What you will do: Give back all of the data exactly as it stands, with the pictures removed.

BEGIN

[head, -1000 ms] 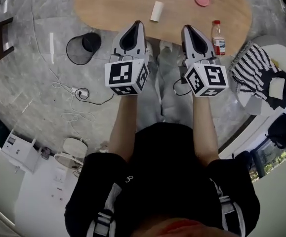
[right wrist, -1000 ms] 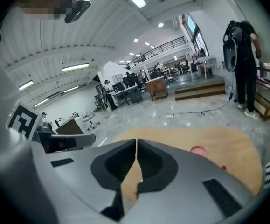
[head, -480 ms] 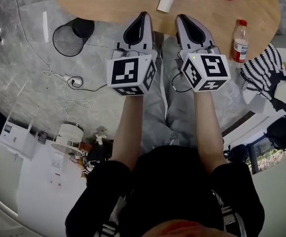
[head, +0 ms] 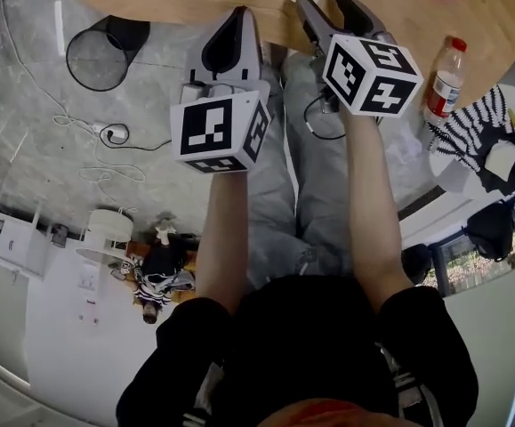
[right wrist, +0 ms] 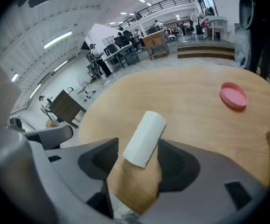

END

Task response:
[head, -1000 ms] 
[right wrist, -1000 ms] 
[head, -480 ms] 
[head, +0 ms] 
[right wrist, +0 ms] 

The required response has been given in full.